Latency output distinguishes two RTF variants:

- `Real_Time_Factor_(RTF)`: system-level RTF. This includes agent policy overhead, pre/post-processing, and other runtime costs around model inference.
- `Model_Generate_RTF`: model-level RTF. This is reported only when the agent explicitly records model inference time via `record_model_inference_time(...)` or returns it in `Segment.config["model_inference_time"]`.

## Input Conventions

Common text inputs support:

- Python `List[str]`
- `.txt` files with one sample per line
- `.json` files

Common audio inputs support:

- folder path
- Python `List[str]`
- `.txt` files
- `.json` files

## Notes

- For `zh` / `ja` / `ko`, the toolkit uses CJK-aware handling for text-side evaluation.
- `SpeechQualityEvaluator` returns `CER_Consistency` for `zh` / `ja` / `ko`, and `WER_Consistency` for most other languages.
- `ParalinguisticEvaluator` always supports `Paralinguistic_Fidelity_Cosine`, a continuous CLAP-based audio similarity score between source and target speech.
- The discrete preservation branch is an utterance-level single-label task.
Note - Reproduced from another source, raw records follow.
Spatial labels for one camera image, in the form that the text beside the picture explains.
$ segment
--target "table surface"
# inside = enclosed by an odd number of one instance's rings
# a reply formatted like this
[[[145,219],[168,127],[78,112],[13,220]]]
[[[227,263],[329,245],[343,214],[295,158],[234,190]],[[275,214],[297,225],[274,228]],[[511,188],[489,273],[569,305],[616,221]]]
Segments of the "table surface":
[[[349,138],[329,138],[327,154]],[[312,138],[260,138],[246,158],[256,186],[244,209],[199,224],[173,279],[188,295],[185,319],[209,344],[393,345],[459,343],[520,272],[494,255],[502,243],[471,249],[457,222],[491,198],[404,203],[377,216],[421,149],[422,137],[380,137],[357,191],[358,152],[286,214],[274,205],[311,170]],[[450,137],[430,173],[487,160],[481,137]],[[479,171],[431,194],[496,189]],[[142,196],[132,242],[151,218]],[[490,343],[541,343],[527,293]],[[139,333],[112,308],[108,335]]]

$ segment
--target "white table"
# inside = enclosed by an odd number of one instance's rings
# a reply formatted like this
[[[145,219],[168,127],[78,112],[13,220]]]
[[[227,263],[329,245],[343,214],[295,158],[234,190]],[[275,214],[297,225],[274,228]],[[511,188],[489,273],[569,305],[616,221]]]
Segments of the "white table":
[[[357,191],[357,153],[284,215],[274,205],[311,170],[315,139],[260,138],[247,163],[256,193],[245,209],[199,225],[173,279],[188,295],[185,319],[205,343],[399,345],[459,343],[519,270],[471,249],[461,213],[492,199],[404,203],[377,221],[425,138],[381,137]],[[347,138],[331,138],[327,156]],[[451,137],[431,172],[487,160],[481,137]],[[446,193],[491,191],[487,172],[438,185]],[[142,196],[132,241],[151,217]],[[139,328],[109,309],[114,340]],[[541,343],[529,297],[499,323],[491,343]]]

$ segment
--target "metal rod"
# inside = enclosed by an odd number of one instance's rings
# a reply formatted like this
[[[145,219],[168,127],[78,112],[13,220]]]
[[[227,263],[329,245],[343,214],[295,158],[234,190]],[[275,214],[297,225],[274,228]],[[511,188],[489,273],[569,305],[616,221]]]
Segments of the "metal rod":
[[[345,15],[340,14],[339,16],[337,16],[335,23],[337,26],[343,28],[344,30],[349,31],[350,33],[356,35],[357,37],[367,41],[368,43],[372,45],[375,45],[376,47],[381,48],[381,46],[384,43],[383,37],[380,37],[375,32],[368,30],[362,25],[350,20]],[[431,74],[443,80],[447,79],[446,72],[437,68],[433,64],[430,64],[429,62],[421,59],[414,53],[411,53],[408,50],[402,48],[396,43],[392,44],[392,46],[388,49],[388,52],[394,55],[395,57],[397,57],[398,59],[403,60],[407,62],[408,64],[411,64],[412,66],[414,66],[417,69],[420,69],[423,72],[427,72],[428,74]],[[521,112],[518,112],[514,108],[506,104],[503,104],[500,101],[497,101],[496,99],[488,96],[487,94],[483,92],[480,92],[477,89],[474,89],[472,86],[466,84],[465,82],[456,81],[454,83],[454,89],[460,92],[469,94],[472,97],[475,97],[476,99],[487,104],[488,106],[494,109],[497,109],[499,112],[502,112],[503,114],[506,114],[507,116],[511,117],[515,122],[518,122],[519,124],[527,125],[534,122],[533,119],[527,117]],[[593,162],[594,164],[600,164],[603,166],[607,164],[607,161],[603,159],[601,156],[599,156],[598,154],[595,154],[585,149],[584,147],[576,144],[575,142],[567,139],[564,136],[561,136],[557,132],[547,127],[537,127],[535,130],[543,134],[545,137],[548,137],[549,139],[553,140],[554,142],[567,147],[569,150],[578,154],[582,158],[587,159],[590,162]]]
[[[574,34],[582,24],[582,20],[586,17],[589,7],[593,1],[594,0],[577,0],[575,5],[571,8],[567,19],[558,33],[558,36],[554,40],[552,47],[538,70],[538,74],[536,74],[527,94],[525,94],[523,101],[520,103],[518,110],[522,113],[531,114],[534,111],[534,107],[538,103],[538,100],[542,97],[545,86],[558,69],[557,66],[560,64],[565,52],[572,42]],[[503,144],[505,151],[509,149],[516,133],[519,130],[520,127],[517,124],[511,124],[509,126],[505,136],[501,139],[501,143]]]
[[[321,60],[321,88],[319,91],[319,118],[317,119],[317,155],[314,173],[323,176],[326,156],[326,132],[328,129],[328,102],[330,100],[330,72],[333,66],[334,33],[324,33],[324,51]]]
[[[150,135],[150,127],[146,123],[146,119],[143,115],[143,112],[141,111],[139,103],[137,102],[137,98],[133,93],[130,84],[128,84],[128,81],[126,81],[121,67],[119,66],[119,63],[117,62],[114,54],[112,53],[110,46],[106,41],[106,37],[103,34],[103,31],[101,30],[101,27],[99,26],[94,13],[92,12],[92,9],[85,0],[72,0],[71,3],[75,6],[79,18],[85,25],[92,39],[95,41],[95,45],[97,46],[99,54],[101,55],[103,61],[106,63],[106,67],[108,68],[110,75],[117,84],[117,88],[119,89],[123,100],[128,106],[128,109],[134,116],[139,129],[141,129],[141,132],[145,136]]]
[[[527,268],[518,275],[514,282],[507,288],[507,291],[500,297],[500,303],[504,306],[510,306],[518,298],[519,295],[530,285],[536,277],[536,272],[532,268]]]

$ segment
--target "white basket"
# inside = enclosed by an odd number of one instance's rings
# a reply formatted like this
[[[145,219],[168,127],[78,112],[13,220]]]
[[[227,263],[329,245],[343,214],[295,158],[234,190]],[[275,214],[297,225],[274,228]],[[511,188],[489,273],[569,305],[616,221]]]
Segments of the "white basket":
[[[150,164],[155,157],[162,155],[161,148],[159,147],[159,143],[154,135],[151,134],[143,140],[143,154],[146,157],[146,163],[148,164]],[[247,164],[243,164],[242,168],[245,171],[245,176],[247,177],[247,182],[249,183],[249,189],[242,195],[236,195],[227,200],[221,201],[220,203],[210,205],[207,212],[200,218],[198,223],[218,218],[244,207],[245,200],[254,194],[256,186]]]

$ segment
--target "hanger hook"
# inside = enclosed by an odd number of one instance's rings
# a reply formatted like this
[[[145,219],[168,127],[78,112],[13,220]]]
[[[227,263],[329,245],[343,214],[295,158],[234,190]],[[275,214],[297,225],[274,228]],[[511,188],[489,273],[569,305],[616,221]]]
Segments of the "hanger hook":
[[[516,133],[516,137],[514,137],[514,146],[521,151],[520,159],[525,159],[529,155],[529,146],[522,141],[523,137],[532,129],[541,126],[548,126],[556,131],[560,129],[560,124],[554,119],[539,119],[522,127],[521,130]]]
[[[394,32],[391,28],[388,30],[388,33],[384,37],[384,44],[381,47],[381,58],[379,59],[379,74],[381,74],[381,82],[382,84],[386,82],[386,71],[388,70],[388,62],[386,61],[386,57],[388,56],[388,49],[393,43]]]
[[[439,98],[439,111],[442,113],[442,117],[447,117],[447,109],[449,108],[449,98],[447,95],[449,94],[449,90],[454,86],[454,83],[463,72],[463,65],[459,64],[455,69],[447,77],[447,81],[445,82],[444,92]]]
With source-side gold labels, it reports `Acoustic_Event_Preservation_Rate`, `Acoustic_Event_Preservation_Macro_F1`, and `Acoustic_Event_Preservation_Macro_Recall`.
- If `source_onsets_ms` are available, the evaluator can also report alignment-aware metrics: `Event_Aligned_Preservation_Rate` and `Conditional_Relative_Onset_Error`.
- Alignment is computed on relative onset position, not absolute wall-clock time. This makes it suitable for cross-lingual S2ST where source and target utterance durations naturally differ.
- If target-side onset timestamps are not provided, the default localizer estimates them with CLAP sliding-window scoring conditioned on the target event label.
- These alignment metrics should be interpreted as weak, coarse-grained alignment signals rather than timestamp-accurate event localization benchmarks.
- If source-side gold labels are not available, the evaluator can still run in prediction-only mode and reports `Predicted_Event_Consistency_Rate`, `Predicted_Event_Consistency_Macro_F1`, and `Predicted_Event_Consistency_Macro_Recall`.
- The default discrete predictor is a closed-set CLAP classifier over `candidate_labels`. Users may replace it with any custom predictor object that implements `predict(audio_paths, candidate_labels)`.
- The default event localizer is also replaceable. Custom localizers only need to implement `localize(audio_paths, labels, candidate_labels)`.
- Dataset-specific label mapping is intentionally outside the core package. Pass `candidate_labels` and `label_normalizer` at call time so the same evaluator works across datasets without changing core code.
- For offline environments, `clap_model_path` accepts either a Hugging Face repo id or a local model directory or snapshot.
- In S2S latency evaluation, alignment prefers the model's native transcript when available. If the model is audio-only, the evaluator can optionally use ASR fallback to prepare alignment text.
- For S2S forced alignment, pass language-appropriate MFA models through `alignment_acoustic_model` and `alignment_dictionary_model`. The defaults are English.
- Some modules rely on optional dependencies or local model paths in offline environments.